Task item
In the following listing, work out how many lines contain the string "microwave", and state only that number.

Data shown

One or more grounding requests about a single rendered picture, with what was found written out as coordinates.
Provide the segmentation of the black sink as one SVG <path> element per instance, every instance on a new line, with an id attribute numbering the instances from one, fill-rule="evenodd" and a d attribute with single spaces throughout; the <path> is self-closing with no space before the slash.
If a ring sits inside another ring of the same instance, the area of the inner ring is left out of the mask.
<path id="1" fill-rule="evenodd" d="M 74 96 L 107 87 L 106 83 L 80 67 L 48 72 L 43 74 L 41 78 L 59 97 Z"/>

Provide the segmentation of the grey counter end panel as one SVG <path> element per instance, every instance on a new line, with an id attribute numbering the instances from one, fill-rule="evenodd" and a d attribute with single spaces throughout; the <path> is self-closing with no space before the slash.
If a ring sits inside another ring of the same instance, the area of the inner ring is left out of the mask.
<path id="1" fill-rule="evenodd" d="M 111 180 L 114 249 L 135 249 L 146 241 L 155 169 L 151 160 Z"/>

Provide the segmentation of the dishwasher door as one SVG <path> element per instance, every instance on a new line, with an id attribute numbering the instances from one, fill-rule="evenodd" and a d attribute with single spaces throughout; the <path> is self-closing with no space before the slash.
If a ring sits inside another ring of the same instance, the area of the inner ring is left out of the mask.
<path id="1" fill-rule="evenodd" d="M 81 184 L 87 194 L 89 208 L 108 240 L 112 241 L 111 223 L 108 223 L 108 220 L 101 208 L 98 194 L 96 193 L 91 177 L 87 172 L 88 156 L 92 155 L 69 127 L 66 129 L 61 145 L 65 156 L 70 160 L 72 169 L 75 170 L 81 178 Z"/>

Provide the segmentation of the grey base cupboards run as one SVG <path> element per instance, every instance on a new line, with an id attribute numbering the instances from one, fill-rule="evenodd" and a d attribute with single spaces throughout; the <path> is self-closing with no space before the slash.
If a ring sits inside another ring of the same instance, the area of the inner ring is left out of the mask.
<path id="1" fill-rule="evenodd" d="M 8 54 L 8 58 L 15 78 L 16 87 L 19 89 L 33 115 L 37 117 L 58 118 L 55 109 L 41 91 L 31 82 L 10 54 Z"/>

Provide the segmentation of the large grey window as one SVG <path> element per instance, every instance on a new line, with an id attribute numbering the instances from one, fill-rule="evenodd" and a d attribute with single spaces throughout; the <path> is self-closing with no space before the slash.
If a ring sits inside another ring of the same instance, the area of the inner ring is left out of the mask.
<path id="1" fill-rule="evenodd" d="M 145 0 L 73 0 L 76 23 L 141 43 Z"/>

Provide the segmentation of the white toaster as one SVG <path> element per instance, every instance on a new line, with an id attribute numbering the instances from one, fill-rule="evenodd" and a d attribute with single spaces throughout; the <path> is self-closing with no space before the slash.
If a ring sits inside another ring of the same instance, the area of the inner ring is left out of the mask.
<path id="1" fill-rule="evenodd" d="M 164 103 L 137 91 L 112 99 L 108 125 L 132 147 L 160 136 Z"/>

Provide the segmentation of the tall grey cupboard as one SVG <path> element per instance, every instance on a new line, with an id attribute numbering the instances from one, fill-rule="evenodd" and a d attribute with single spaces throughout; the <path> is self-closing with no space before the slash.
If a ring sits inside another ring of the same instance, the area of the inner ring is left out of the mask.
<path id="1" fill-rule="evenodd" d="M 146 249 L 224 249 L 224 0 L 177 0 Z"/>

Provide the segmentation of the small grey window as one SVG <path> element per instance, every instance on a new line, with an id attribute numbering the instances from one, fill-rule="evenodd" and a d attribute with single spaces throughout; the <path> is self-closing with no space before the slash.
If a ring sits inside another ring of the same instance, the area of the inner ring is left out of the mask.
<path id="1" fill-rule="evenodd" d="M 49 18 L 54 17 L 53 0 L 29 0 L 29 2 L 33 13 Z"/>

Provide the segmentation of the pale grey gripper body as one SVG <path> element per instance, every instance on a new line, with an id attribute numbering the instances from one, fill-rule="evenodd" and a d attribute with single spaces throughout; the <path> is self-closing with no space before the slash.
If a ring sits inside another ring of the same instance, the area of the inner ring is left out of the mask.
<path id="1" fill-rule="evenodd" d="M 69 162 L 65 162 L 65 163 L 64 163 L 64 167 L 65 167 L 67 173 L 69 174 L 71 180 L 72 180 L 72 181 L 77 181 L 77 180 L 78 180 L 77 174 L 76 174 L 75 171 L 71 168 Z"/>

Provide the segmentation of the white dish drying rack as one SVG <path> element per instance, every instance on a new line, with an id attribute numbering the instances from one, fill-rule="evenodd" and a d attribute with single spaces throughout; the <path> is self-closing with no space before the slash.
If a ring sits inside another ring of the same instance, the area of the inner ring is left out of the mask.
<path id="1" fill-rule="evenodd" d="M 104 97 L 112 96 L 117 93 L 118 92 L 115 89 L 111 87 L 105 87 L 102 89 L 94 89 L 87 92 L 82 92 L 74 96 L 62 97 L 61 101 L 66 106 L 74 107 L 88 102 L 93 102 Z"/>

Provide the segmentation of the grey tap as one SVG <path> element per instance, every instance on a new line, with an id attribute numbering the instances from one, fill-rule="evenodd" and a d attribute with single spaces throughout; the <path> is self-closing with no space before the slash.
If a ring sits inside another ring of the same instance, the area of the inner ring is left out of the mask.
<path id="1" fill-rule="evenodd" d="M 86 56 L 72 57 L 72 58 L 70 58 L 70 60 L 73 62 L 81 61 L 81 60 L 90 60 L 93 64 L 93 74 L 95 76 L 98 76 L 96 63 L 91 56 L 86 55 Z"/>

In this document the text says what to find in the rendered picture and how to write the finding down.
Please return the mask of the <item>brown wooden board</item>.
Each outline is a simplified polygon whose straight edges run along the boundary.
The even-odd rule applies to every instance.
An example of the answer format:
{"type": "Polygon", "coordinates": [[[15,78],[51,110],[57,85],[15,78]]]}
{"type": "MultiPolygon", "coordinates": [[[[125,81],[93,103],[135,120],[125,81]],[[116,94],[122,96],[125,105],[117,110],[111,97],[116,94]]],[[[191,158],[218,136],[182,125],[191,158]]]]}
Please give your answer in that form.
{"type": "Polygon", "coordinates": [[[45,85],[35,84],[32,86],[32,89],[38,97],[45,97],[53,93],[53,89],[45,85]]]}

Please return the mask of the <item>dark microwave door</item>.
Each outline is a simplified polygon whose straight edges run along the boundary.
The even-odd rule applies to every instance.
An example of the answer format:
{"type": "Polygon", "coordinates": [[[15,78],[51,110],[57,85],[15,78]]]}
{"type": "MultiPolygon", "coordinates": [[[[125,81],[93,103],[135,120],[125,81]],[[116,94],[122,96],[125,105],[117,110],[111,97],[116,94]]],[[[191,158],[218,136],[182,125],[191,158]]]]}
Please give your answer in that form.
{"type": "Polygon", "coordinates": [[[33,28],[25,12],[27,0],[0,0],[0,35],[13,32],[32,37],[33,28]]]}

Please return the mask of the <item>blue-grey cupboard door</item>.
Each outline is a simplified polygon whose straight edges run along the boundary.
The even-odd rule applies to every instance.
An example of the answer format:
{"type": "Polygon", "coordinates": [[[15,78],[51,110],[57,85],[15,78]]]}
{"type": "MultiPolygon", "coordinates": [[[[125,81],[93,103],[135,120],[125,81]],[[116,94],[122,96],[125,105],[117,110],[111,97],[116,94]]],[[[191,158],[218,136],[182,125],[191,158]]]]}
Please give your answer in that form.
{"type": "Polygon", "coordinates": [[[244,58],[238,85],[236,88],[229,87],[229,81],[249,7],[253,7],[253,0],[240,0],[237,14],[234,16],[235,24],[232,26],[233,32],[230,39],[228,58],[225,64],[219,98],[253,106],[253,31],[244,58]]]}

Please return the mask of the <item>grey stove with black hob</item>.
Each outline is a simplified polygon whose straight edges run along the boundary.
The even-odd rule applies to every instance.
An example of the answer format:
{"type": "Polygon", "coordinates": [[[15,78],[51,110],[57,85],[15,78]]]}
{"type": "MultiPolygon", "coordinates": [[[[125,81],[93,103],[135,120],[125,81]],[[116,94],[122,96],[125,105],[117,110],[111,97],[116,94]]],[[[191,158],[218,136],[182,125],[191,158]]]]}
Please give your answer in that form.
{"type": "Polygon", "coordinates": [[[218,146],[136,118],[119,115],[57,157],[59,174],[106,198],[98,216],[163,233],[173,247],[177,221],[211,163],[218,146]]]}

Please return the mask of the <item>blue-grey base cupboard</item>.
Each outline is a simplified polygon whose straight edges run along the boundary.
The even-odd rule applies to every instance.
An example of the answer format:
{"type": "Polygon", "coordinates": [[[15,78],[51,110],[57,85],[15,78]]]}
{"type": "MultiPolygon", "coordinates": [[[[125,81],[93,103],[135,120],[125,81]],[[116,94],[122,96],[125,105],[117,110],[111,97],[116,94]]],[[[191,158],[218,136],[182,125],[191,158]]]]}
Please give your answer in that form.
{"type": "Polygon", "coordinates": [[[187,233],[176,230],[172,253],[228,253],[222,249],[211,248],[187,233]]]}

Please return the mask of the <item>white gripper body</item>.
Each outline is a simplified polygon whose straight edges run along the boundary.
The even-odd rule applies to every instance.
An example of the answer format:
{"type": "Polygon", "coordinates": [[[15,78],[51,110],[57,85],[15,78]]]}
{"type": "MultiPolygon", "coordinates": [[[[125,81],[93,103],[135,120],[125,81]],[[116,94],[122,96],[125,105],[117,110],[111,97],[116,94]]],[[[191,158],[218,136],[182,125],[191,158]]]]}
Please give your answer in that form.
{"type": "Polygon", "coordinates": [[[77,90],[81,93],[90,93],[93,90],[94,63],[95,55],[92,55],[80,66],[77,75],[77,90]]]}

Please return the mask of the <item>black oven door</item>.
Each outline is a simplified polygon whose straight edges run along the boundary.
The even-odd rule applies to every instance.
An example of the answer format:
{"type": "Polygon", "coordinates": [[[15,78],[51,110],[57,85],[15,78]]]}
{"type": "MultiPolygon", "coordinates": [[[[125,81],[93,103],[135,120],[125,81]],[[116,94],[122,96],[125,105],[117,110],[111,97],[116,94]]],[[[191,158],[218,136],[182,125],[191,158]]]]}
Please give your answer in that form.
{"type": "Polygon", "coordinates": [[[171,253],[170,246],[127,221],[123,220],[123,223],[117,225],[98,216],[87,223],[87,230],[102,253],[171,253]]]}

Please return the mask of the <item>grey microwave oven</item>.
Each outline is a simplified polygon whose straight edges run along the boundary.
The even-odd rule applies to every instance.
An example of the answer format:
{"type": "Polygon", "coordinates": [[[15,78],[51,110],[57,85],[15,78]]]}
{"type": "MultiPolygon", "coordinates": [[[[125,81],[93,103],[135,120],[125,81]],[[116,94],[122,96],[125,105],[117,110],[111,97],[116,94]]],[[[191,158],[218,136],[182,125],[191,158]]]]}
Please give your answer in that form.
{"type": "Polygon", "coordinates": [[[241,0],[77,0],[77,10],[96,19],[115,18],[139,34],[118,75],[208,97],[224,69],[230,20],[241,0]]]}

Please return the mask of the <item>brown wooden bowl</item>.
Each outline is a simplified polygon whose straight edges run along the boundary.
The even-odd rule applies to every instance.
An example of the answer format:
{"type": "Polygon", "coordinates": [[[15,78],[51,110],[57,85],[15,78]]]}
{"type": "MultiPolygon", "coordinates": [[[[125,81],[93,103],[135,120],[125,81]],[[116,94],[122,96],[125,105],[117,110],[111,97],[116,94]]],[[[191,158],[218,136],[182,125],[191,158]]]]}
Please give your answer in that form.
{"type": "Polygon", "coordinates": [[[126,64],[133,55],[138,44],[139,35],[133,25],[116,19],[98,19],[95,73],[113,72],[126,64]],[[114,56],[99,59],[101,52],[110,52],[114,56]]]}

Reply to the exercise
2